Me: "Hello? I am Dani."
Irma: "Hello, Dani. (something something something something something) Where are you?"
Me: "I am in the park."
Irma: "(Something something something something something something)"
Me: ".......9 o'clock?"
Irma: "(something something something something something)"
Me: "Um. Um. I am in the park. With Georgians. They want us drinking beer with him. They have food, also. He buys me vodka."
Irma: "(something something something something something something)"
Me: "...Yes."
Irma: "(something that may resemble a question about when I will be home, or that might be informing me that the house has caught fire and that I must return immediately)"
Me: "I will be home later. Goodbye."

So, this is why I don't want to call her. I miss her and intend to visit her in two weeks, but I cannot possibly engage in not only a conversation, but a conversation without any sort of available visual clues if I do not understand what she is saying. I will probably call her tonight anyway, spending the remaining amount of money on my phone card to say, "What? What? I do not understand. I am happy and I like work. I will be home later."

Element 3: Specific differences between Georgia and America, so that everyone can learn things about other cultures.

Difference of the day: Georgian pillows are enormous.

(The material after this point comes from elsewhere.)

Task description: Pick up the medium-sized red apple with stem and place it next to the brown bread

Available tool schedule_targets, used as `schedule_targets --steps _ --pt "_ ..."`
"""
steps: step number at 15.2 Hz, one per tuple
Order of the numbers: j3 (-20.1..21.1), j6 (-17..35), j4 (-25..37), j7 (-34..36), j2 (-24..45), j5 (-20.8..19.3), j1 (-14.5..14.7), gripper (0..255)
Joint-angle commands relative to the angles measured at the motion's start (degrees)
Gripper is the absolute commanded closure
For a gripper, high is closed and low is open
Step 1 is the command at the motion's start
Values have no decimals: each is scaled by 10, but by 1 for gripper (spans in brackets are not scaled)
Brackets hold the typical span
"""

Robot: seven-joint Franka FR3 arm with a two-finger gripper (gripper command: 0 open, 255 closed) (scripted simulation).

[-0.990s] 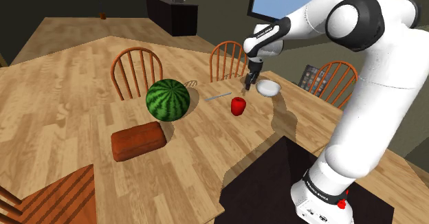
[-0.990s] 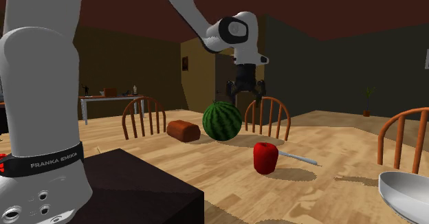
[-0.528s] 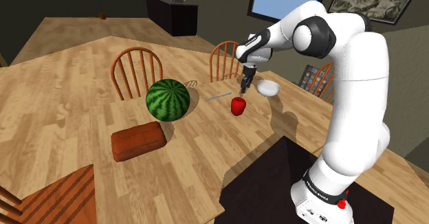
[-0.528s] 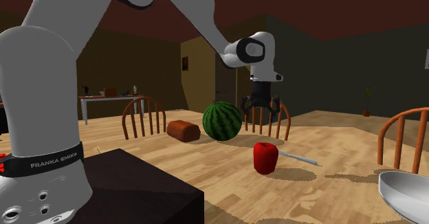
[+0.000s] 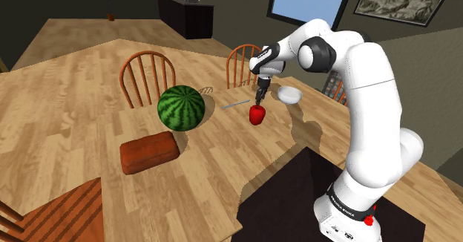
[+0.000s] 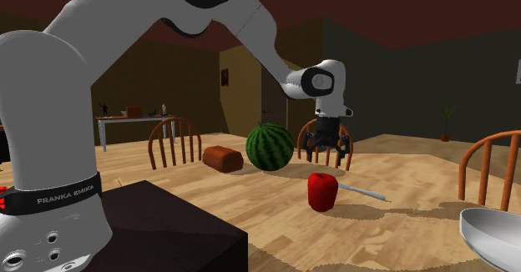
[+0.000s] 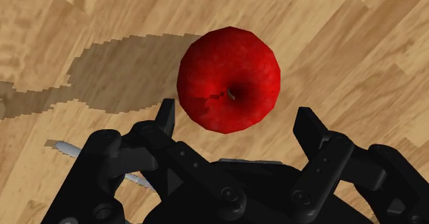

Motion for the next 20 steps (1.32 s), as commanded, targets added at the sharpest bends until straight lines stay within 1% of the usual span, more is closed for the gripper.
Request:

So, Georgian pillows are enormous. They're like two American pillows put together, and stuffed with sand. They are not particularly malleable, and they weigh, conservatively, 8,000 kilograms each. You have to be careful not to hurt yourself sleeping on these pillows. Injuries can be of the neck variety, or can also be of the crushed-sternum variety if you (as I do) tend to turn over several times during the night, because it is easy, when you are shifting a pillow across your body, to misjudge how much effort this will take in your half-asleep stupor, and to either smack yourself in the face with it or actually fling yourself off the bed if you use too much arm and don't let go of the pillow as it goes flying towards the wall. This has not happened yet, but it has come close to happening, and it has become a basic inevitability at this point. I hope you've learned something.

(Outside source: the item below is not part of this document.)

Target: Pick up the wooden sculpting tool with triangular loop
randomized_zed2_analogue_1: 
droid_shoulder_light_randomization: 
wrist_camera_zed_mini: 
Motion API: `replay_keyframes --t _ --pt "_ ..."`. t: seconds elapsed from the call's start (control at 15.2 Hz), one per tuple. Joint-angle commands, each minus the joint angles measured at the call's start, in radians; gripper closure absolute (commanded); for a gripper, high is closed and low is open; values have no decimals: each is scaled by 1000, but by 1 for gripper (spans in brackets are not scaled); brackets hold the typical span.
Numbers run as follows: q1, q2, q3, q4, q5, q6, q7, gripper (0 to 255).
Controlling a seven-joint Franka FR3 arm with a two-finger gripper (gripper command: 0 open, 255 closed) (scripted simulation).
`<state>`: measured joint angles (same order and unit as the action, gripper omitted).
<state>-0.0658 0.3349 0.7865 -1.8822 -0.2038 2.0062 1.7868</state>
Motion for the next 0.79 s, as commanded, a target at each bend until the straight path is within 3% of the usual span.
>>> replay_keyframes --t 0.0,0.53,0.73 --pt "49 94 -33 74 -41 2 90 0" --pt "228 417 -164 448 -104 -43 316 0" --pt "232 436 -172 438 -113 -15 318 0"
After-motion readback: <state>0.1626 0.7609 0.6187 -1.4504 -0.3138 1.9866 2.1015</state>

Element 4: Actual recording for posterity my actions as a Peace Corps volunteer so people can be more informed about zzzzzzzzzzzzzzzzzzzzz

This past weekend, I was again in Kutaisi, this time to observe an ECO Project training session and to discuss with a fellow volunteer our plans to create a breast cancer awareness and education video to be used in conjunction with the Breast Cancer Awareness walk that her organization.....organizes. It was much less eventful than last weekend, but it was a good time and quite productive, actually. On Sunday, the group of us went to a cafe (we found out about this cafe last weekend -- it has good pizza and AMAZING Caesar salad. It might be the only place in this country with amazing Caesar salad outside the Marriott in Tbilisi, where a Caesar salad costs $435, depending on that day's exchange rate) and talked about ECO Project, which is probably the biggest volunteer-initiated project in Georgia and consists of ecology clubs for youth in communities around the country, as well as three large camps for the kids in these camps each summer. I also had a long discussion about the breast cancer video. All in all, it was pretty much literally a business lunch, and we talked constructively about a lot of stuff. And it really reinforced how difficult the work I do every day is -- I could never have had that depth of conversation, group-work, and problem-analysis here at my office, because they don't speak English. Translators (who are not always available anyway) make spontaneous conversation impossible, especially when they're not professional translators and often have to struggle with the translation. Blurghh. I am hoping work gets easier, soon.